Significance. Should the analytical results and the minimal model's predictions prove accurate, the work is significant as it reveals a tunable mechanism for inducing multiple topological phase transitions in a system with flat bands. This could facilitate the design of reconfigurable topological devices with optimized quantum transport and low dissipation, providing specific flux values for transitions and conductivity features that can be tested experimentally. The analytical quasi-energy expressions constitute a clear strength.

major comments (2)
  1. [Model construction] The two-parameter tight-binding model is used to derive exact gap closures at φ^c=π/6 and 5π/6. However, there is no discussion or calculation addressing whether neglected longer-range hoppings (common in dice lattice materials) would shift these critical points or modify the Chern numbers. This is load-bearing for the central claims of exact transitions and specific conductivity plateaus.
  2. [Topological analysis] The listed Chern numbers for φ^c ≠ φ^a are incomplete: the expression for the region φ^c ∈ ]5π/6, π] is written as (C0, C1, ) = (1, 1), omitting C2. This makes it difficult to assess the full topological characterization and the claim that transitions affect all bands.
minor comments (3)
  1. [Abstract] The phrase 'point-charge particle symmetries' is unclear and non-standard in the literature; please define or rephrase it (e.g., if it refers to a particle-hole symmetry or a symmetry at high-symmetry points).
  2. [Abstract] The definition of σ0 (the conductivity quantum) should be stated explicitly, as it is used in the reported plateaus.
  3. [Abstract] Ensure consistent notation for the fluxes and bands; some expressions in the abstract appear truncated.
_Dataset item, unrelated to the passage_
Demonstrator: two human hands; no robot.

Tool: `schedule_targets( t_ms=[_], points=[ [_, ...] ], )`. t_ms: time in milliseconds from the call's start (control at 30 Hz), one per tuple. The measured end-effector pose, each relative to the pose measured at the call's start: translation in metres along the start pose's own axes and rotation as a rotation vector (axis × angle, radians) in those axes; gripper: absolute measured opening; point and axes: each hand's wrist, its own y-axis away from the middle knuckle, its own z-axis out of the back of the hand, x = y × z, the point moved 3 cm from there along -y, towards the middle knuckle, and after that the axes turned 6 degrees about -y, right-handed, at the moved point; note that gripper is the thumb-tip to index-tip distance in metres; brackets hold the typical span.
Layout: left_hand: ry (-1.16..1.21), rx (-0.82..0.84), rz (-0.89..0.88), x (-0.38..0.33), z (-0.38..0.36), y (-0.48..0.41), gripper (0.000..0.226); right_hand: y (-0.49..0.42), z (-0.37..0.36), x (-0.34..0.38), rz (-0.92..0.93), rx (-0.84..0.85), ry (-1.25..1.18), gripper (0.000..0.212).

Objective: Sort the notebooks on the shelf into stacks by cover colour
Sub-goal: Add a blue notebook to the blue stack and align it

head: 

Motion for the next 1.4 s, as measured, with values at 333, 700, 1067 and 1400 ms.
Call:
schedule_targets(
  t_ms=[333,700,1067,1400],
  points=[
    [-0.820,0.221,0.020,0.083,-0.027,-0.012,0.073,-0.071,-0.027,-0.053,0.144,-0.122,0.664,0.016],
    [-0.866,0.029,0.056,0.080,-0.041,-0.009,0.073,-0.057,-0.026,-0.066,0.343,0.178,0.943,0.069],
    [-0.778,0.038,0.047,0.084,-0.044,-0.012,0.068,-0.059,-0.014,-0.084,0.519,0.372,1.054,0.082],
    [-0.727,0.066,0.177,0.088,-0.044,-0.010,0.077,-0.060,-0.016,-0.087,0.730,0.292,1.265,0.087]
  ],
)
Simulated Author's Rebuttal

2 responses · 0 unresolved

We thank the referee for their careful reading of our manuscript and for the constructive comments. We address each of the major comments in detail below.

read point-by-point responses
  1. Referee: [Model construction] The two-parameter tight-binding model is used to derive exact gap closures at φ^c=π/6 and 5π/6. However, there is no discussion or calculation addressing whether neglected longer-range hoppings (common in dice lattice materials) would shift these critical points or modify the Chern numbers. This is load-bearing for the central claims of exact transitions and specific conductivity plateaus.

    Authors: We thank the referee for this observation. The present work is devoted to the minimal tight-binding model with the two independent fluxes, which enables the derivation of exact quasi-energy expressions and the precise location of the gap-closing points at φ^c = π/6 and 5π/6 due to the underlying particle symmetries. This approach follows the spirit of the original Haldane model. We recognize that real dice-lattice materials may include longer-range hoppings that could in principle alter the critical fluxes and Chern numbers. Since our focus is the minimal model, we have added a short paragraph in the conclusions discussing this limitation and emphasizing that the reported transitions and plateaus are exact within the model considered. Further numerical studies including additional hoppings would be valuable but lie beyond the current scope. revision: partial

  2. Referee: [Topological analysis] The listed Chern numbers for φ^c ≠ φ^a are incomplete: the expression for the region φ^c ∈ ]5π/6, π] is written as (C0, C1, ) = (1, 1), omitting C2. This makes it difficult to assess the full topological characterization and the claim that transitions affect all bands.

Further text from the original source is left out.